Claro que não dá para mudar o jeito de ser das pessoas da noite para o dia. Mas não é tão difícil entender que procurar aprender, puxar conversa e ouvir o que os outros têm para contar pode trazer boas surpresas. Para os que não perderam a fé nos relacionamentos desinteressados e interessantes seguem sugestões:
Quem tem parceiro ou quem não tem precisa reciclar o papo constantemente e prestar atenção para não se repetir. A melhor coisa é procurar se informar, ler, ir ao cinema, ouvir música e se tiver “grana” e tempo, estudar. Não existe nada que rejuvenesça mais - o espírito, é claro - do que aprender coisas novas. Vale estudar a sério, fazer cursos sobre vinhos, massagem erótica, palhaço ou de qualquer outra coisa. A idéia é ter assuntos diferentes, ter coisas novas para contar.

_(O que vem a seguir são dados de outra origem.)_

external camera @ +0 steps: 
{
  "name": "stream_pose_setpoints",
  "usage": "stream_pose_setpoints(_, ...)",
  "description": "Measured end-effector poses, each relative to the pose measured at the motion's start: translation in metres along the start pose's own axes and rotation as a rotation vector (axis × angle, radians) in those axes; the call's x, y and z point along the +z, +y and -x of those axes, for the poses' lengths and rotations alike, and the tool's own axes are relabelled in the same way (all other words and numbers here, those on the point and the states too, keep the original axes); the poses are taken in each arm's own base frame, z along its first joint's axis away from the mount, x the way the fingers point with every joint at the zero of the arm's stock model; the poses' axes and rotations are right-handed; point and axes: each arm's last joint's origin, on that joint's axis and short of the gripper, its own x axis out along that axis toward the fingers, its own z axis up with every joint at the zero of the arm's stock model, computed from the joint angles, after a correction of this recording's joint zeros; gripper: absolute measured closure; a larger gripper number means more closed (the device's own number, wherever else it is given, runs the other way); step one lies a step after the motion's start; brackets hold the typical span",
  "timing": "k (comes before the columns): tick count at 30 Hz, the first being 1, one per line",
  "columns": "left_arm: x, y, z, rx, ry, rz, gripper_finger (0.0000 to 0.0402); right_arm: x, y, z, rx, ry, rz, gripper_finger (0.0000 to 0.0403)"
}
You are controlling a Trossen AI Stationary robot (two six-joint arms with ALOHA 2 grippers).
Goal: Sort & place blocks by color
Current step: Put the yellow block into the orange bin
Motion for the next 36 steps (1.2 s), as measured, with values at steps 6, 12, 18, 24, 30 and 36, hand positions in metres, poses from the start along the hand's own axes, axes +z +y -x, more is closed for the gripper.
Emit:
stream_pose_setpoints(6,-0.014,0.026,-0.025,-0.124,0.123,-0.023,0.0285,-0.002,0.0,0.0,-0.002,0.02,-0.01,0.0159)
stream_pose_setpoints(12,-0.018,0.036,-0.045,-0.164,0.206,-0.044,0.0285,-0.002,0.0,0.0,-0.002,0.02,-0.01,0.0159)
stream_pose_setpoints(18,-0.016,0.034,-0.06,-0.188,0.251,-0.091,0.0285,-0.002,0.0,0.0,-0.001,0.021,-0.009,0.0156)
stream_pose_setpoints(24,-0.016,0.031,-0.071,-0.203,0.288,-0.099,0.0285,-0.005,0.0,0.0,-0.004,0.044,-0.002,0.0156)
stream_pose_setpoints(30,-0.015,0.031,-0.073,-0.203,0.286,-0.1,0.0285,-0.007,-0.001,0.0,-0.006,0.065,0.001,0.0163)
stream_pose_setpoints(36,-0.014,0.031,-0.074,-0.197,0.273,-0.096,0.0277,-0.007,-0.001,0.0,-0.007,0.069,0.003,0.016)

Se interessar pelo outro. Ouvir o que a outra pessoa tem a dizer, não ficar cortando quem está falando ou desmerecendo o que está sendo dito. Não se achar a melhor “bolacha do pacote”. Permitir que o outro brilhe.
Não ser prepotente e começar as frases com: ”Você não entende...”, “Não é isso...” “Imagine, você está enganado...” “Você não sabe o que fala.” Esse jeito de falar além de desmerecer, desestimula qualquer papo.

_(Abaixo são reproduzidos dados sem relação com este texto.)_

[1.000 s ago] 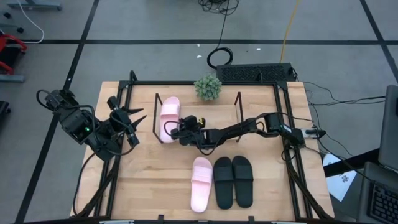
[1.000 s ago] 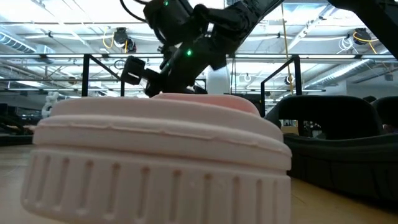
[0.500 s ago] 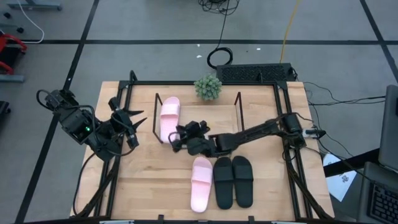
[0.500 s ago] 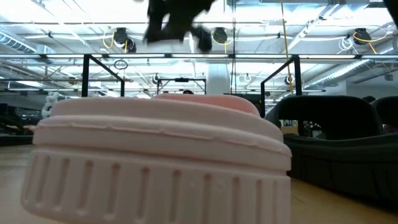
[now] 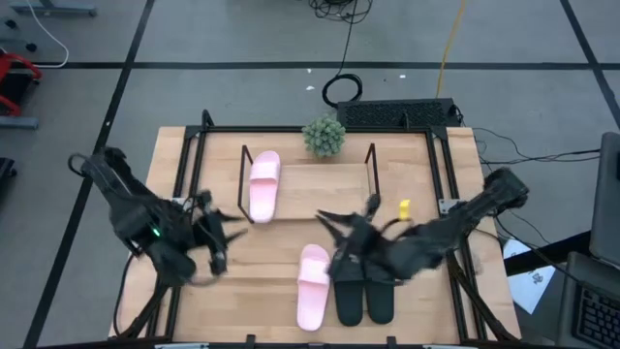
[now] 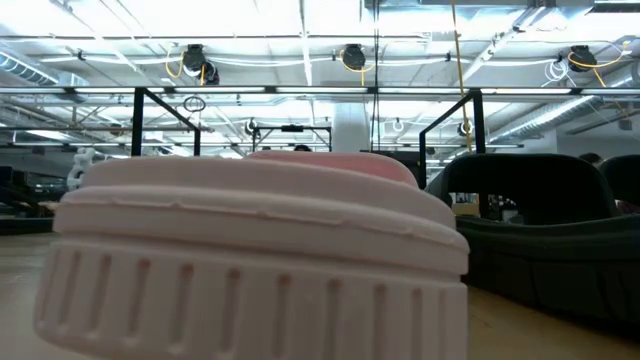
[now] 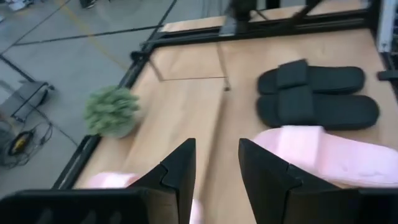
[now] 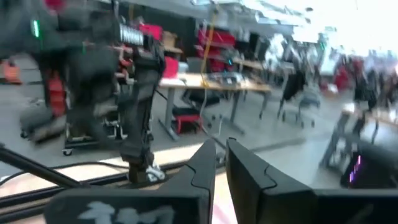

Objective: Pick and place slides into the shelf
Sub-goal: Put the pink slide on the shelf

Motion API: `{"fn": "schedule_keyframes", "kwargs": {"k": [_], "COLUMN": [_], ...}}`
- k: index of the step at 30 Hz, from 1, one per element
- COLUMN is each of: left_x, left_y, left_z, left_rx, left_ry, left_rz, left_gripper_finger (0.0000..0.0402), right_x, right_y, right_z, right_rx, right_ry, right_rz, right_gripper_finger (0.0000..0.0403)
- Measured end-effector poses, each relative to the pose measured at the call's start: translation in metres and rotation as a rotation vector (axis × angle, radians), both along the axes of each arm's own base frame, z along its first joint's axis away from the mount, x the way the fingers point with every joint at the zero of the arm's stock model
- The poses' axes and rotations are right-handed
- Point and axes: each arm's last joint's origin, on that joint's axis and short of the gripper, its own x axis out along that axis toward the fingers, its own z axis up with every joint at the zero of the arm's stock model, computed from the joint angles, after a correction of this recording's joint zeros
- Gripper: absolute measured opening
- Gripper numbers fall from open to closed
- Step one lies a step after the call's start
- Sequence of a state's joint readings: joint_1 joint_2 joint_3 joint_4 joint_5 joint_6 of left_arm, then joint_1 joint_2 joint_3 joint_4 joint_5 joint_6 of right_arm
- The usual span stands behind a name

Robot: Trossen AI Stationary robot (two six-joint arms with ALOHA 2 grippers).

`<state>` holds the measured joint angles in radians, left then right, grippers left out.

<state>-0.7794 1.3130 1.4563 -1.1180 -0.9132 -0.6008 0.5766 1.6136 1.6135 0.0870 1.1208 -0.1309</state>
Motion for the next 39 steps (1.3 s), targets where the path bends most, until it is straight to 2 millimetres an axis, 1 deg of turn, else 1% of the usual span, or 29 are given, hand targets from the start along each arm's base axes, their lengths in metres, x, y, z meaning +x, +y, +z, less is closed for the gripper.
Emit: {"fn": "schedule_keyframes", "kwargs": {"k": [3,6,9,11,13,15,18,20,23,27,30,33,35,37,39], "left_x": [0.021,0.043,0.063,0.072,0.079,0.083,0.083,0.085,0.087,0.094,0.105,0.118,0.125,0.131,0.136], "left_y": [-0.024,-0.045,-0.058,-0.065,-0.072,-0.078,-0.084,-0.092,-0.112,-0.136,-0.147,-0.153,-0.152,-0.147,-0.142], "left_z": [-0.018,-0.044,-0.072,-0.089,-0.104,-0.114,-0.116,-0.118,-0.127,-0.145,-0.163,-0.181,-0.191,-0.197,-0.198], "left_rx": [-0.007,-0.007,-0.025,-0.065,-0.119,-0.148,-0.203,-0.277,-0.335,-0.329,-0.377,-0.424,-0.413,-0.42,-0.433], "left_ry": [0.007,0.055,0.104,0.14,0.182,0.217,0.206,0.158,0.091,-0.061,-0.131,-0.187,-0.189,-0.192,-0.2], "left_rz": [-0.008,-0.005,0.044,0.076,0.08,0.068,0.079,0.096,0.07,0.086,0.119,0.152,0.168,0.196,0.226], "left_gripper_finger": [0.0124,0.0124,0.0124,0.0124,0.0124,0.0124,0.0124,0.0124,0.0124,0.0114,0.0099,0.0085,0.0078,0.0075,0.0074], "right_x": [-0.025,-0.045,-0.058,-0.063,-0.063,-0.063,-0.062,-0.062,-0.061,-0.061,-0.061,-0.061,-0.061,-0.061,-0.061], "right_y": [0.0,-0.001,-0.003,-0.003,-0.002,-0.001,0.0,0.001,0.003,0.003,0.003,0.003,0.003,0.003,0.003], "right_z": [0.022,0.039,0.049,0.051,0.051,0.051,0.051,0.051,0.05,0.05,0.05,0.05,0.05,0.05,0.049], "right_rx": [-0.057,-0.058,-0.007,0.019,0.022,0.015,0.024,0.049,0.085,0.086,0.085,0.083,0.079,0.065,0.035], "right_ry": [-0.001,-0.03,-0.076,-0.091,-0.091,-0.088,-0.097,-0.11,-0.127,-0.128,-0.126,-0.125,-0.121,-0.114,-0.097], "right_rz": [0.046,0.092,0.112,0.123,0.131,0.154,0.206,0.239,0.281,0.289,0.288,0.288,0.288,0.287,0.286], "right_gripper_finger": [0.0029,0.0029,0.0029,0.0029,0.0029,0.0029,0.0029,0.0029,0.0029,0.0029,0.0029,0.0029,0.0029,0.0029,0.0029]}}
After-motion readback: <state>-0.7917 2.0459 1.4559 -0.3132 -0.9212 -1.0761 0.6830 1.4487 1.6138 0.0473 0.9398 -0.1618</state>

Falar em pequenas quantidades. Quem fala muito não ouve e não presta atenção quando as pessoas deixaram de ouvir. Falar é como remédio precisa ser bem dosado. Nem de mais, nem de menos. Deve-se fazer como na história do médico do interior que nunca curava completamente uma doença para não perder o paciente. Fazendo assim, o assunto vai longe e se dá chance para o outro contribuir na conversa.
Não querer ser o centro do universo. Se não entender ou não gostar do que está sendo falado, mas estiver num grupo não interrompa. Se não quiser ouvir saia, mas não seja o “estraga prazer” que vai querer mudar o rumo da conversa. Lembrar que cada um tem seus próprios interesses e não tentar impor o seu é o máximo da elegância.

3 comentários:
Fala aí povão!!!! Olha luiz, muito interesante e verdadeiro o texto de sua irmã, pena que muita gente não sabe respeitar o espaço das pessoas do seu convivio, mas acho que a idéia de ler, voutar a estudar, enfim aprimorar seus conhecimentos, já é um belo começo para ser no mínimo sociavél....bjim galera
pela enorme quantidade de comentários é possível avaliar o interesse que as pessoas tem em coisas sérias e que realmente valem para ser levadas na bagagem do conhecimento... aí Luizão conta uma piada
" A diferença entre os bons e os melhores está na aptidão para ajudar... Quando nos dispomos a ajudar alguém, DEUS nos ajuda a ajudar essa pessoa."
A filosofia aplicada nos torna melhores dia apos dia.